* _About this exercise_: From the data below, copy each line that includes the word "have".

[Extracted records]
============
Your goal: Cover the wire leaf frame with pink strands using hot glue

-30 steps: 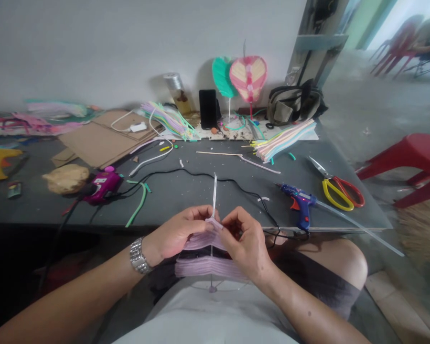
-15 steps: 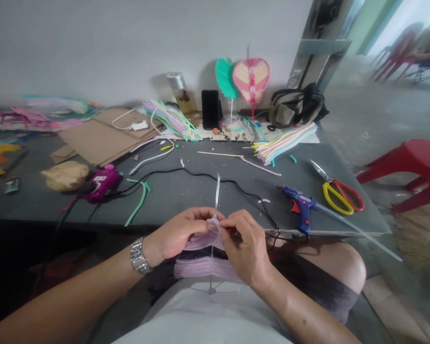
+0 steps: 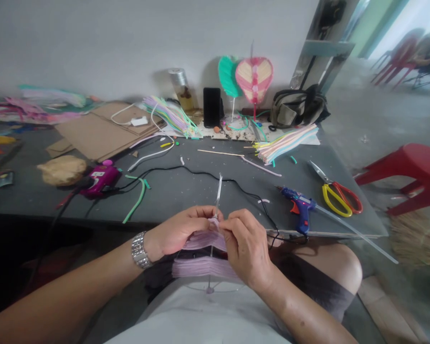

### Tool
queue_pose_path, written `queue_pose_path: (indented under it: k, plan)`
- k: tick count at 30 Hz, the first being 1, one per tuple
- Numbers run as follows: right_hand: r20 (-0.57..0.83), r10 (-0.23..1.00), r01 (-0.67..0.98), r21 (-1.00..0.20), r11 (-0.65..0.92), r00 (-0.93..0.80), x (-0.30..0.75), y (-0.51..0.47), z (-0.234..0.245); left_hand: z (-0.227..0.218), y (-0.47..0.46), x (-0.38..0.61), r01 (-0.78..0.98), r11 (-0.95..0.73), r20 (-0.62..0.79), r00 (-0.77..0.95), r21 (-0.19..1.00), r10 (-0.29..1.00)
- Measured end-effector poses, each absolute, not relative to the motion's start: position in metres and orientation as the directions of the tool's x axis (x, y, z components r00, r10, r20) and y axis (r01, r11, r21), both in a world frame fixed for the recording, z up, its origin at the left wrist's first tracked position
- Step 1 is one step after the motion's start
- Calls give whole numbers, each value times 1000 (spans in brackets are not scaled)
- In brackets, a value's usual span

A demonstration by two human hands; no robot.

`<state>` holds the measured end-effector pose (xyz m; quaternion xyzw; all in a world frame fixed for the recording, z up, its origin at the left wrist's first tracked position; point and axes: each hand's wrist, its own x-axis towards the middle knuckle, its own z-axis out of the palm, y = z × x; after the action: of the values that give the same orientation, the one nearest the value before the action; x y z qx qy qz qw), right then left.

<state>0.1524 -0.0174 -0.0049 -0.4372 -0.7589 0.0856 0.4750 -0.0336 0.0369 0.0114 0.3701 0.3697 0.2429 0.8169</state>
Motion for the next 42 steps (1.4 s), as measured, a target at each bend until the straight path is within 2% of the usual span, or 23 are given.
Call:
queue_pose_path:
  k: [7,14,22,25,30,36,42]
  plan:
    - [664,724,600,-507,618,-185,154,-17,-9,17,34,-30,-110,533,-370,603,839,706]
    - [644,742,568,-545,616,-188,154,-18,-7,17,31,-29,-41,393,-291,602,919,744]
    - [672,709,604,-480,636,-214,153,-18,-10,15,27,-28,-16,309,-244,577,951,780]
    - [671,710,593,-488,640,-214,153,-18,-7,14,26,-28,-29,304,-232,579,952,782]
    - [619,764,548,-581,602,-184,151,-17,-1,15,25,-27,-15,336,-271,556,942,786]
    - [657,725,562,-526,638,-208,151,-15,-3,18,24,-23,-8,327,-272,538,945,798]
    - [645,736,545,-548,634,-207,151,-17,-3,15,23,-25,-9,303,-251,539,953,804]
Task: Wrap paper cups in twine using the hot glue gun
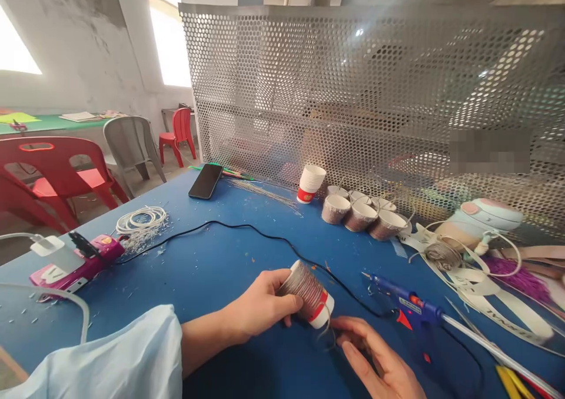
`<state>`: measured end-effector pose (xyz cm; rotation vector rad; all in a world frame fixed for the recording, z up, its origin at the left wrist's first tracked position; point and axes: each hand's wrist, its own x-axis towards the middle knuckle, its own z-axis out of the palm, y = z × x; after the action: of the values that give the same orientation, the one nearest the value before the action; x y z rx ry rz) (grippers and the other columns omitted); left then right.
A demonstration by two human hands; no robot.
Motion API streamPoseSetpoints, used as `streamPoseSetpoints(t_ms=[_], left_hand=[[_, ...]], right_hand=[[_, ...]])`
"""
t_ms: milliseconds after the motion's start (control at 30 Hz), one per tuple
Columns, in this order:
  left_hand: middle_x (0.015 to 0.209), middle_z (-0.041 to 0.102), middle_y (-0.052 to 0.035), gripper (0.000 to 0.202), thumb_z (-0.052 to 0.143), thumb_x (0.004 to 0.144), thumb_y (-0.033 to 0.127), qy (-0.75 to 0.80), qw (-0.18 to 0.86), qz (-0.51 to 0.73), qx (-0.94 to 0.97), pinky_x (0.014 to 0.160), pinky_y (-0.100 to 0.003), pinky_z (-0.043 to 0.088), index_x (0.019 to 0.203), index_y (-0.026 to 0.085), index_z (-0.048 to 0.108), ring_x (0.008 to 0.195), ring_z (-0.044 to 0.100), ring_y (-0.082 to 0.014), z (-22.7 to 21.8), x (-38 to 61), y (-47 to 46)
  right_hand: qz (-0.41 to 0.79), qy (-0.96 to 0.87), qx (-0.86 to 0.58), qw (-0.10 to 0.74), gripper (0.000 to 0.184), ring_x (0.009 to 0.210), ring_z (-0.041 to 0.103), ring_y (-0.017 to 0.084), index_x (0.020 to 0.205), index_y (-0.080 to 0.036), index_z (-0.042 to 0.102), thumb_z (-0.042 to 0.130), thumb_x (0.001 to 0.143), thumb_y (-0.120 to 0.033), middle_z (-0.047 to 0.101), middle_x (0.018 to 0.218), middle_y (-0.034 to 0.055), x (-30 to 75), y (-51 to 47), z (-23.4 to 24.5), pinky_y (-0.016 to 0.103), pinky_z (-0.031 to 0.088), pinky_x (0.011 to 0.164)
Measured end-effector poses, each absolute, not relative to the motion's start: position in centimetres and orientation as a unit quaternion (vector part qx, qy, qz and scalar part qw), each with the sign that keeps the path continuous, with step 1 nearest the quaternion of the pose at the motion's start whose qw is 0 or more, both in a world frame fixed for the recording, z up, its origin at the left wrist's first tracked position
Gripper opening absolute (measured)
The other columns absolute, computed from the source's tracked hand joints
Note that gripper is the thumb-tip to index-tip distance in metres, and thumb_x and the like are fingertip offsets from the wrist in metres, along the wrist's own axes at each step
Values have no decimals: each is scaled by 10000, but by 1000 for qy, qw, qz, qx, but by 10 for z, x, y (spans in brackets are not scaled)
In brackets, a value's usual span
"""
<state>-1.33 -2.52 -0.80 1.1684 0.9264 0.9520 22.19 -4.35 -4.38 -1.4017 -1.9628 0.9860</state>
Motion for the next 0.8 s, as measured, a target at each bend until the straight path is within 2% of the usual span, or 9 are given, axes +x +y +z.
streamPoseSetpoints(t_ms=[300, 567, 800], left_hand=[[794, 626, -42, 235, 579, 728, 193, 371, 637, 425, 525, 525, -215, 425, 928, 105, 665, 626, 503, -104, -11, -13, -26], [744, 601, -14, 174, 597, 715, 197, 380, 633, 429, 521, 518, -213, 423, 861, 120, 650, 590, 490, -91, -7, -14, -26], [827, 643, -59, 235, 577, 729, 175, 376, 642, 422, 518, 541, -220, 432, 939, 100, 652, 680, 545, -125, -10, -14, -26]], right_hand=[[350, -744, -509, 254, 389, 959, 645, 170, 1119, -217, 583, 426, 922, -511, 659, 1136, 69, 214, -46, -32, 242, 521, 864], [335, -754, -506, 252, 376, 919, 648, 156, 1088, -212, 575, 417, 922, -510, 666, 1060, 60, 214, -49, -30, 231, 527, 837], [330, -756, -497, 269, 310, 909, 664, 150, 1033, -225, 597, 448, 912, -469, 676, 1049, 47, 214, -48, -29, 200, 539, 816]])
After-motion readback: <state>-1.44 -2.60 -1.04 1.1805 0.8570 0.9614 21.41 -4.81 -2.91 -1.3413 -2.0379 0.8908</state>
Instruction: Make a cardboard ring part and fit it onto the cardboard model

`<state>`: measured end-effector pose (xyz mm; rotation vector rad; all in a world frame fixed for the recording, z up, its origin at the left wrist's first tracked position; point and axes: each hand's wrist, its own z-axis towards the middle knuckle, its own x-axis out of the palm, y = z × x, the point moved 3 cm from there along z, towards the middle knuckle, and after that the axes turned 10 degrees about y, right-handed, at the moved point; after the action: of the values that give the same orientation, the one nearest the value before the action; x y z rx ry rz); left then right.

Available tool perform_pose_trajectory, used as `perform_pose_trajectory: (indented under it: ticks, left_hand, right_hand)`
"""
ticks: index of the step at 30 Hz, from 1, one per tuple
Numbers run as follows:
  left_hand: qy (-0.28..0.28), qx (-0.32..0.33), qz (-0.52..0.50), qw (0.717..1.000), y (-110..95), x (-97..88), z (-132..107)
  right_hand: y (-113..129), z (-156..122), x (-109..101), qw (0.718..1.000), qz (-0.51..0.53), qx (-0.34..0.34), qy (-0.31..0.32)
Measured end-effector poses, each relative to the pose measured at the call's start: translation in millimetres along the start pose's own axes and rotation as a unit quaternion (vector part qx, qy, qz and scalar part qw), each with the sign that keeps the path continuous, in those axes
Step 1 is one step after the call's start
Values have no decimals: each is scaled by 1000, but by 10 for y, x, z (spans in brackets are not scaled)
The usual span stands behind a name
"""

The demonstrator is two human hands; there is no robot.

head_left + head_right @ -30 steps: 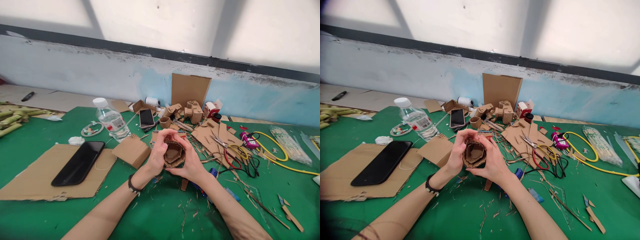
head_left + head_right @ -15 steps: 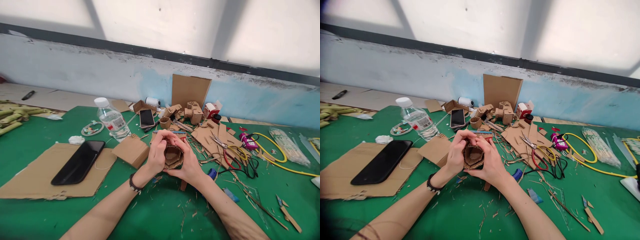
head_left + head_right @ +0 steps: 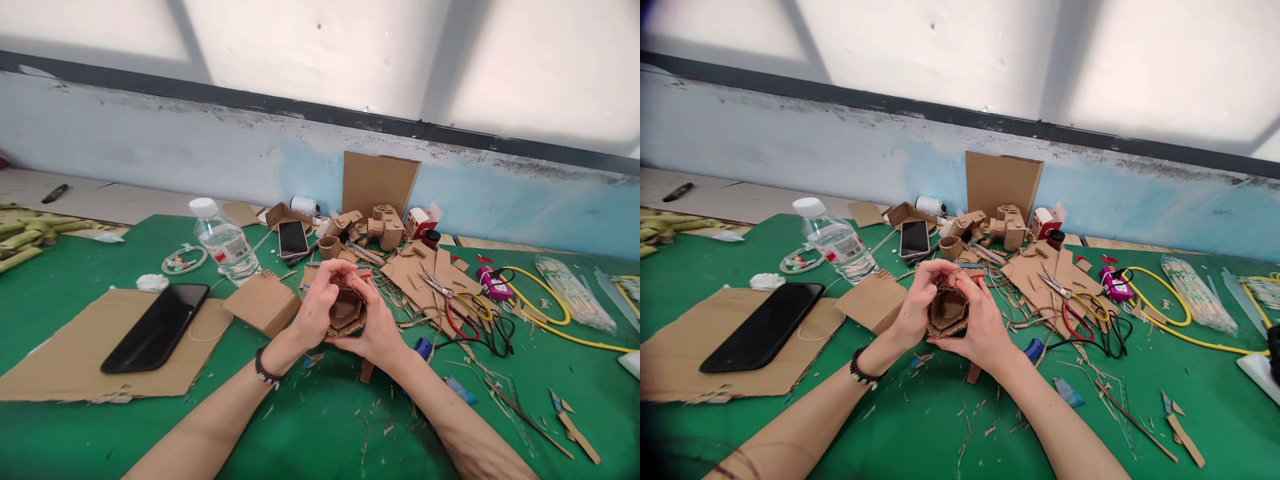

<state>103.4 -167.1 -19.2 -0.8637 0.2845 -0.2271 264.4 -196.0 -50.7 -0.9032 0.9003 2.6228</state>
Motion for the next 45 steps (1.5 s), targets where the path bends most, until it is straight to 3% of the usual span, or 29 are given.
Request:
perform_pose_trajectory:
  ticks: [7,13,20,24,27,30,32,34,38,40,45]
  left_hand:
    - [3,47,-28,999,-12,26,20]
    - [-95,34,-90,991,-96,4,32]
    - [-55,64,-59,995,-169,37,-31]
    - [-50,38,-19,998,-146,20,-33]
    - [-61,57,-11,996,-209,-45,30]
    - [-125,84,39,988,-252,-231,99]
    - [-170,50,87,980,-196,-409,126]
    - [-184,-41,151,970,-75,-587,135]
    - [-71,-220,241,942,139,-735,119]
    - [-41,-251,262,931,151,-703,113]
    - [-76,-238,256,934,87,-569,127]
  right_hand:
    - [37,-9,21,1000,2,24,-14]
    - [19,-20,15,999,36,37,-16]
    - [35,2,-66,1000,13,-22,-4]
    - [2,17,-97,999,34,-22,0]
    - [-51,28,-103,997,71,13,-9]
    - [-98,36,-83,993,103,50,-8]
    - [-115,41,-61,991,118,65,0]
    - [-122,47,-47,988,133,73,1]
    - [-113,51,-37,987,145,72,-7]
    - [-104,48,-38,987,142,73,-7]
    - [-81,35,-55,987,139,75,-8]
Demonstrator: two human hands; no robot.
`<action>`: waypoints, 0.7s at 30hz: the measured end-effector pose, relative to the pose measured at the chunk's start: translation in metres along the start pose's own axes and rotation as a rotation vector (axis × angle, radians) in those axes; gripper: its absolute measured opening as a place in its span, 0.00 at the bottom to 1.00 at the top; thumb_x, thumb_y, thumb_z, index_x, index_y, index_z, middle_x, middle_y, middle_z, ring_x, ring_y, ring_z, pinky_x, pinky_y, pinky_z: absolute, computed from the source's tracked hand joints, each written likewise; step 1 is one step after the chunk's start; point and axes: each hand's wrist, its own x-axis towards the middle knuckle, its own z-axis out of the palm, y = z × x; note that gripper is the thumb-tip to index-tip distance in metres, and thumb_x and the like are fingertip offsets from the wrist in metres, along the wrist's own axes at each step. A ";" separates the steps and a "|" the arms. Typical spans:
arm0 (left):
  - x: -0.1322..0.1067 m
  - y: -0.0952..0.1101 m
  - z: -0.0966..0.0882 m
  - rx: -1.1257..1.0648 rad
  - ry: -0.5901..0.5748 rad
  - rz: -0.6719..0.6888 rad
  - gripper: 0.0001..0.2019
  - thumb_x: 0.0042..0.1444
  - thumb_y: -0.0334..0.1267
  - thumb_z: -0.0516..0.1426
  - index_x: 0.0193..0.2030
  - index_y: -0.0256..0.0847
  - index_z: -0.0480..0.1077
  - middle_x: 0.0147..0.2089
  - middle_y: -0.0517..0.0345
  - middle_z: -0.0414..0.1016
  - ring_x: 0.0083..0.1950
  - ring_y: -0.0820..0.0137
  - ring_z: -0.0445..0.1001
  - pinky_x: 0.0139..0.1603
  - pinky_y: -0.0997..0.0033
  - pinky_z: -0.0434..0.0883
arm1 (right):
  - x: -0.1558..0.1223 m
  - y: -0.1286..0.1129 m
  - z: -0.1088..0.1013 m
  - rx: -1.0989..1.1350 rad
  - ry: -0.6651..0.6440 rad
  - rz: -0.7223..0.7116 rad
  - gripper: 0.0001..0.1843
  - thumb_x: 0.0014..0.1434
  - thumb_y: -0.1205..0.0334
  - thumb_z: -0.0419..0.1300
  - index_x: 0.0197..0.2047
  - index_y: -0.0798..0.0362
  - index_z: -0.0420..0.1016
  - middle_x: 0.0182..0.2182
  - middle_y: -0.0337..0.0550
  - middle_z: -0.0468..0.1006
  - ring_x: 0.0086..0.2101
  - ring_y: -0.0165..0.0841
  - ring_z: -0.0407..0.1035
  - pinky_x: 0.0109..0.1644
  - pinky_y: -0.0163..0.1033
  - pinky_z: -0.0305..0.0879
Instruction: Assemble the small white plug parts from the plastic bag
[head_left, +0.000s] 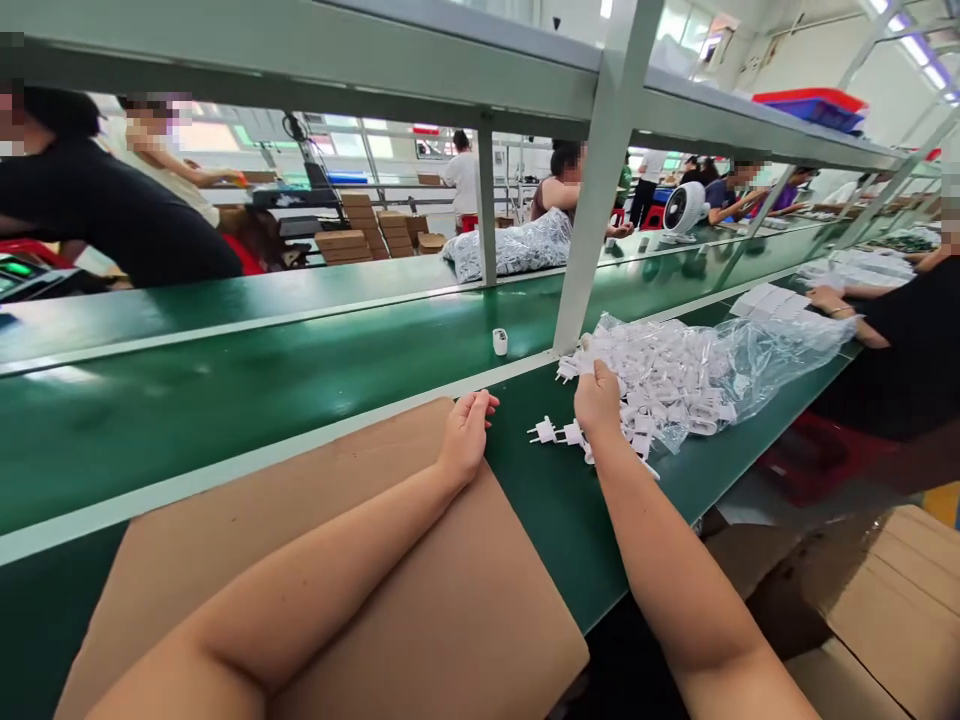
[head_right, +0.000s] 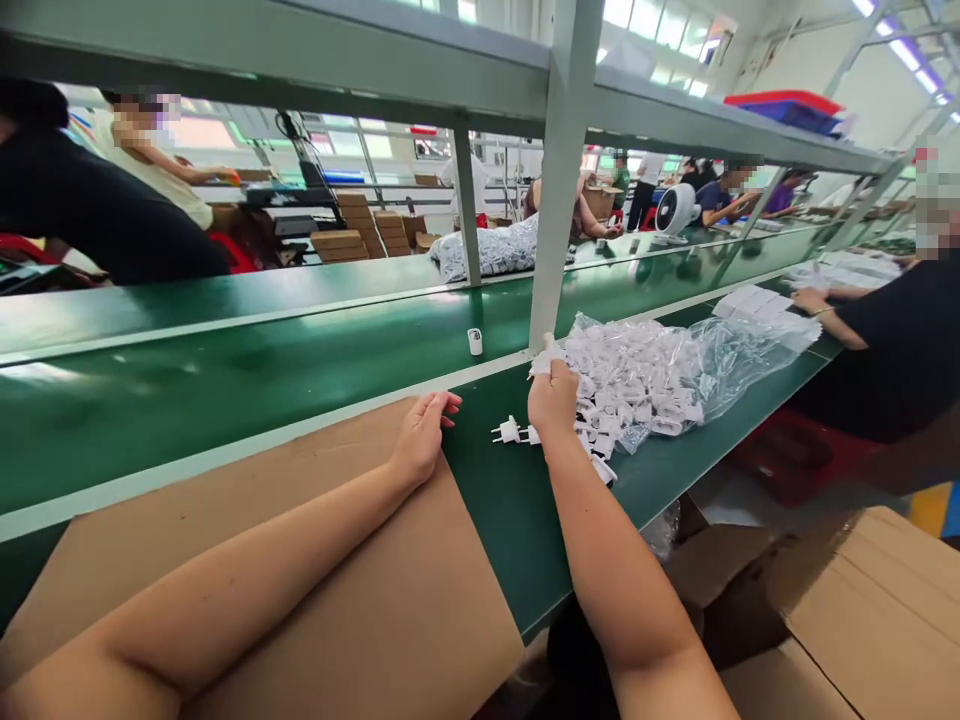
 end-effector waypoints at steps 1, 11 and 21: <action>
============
* _Solved problem_:
Values have no decimals: each is scaled by 10000, but by 1000 for qy, qw, qz, qx, but by 10 for z, x, y (spans in brackets are not scaled)
Values have no decimals: each is scaled by 1000, but by 10 for y, x, z (spans in brackets are not scaled)

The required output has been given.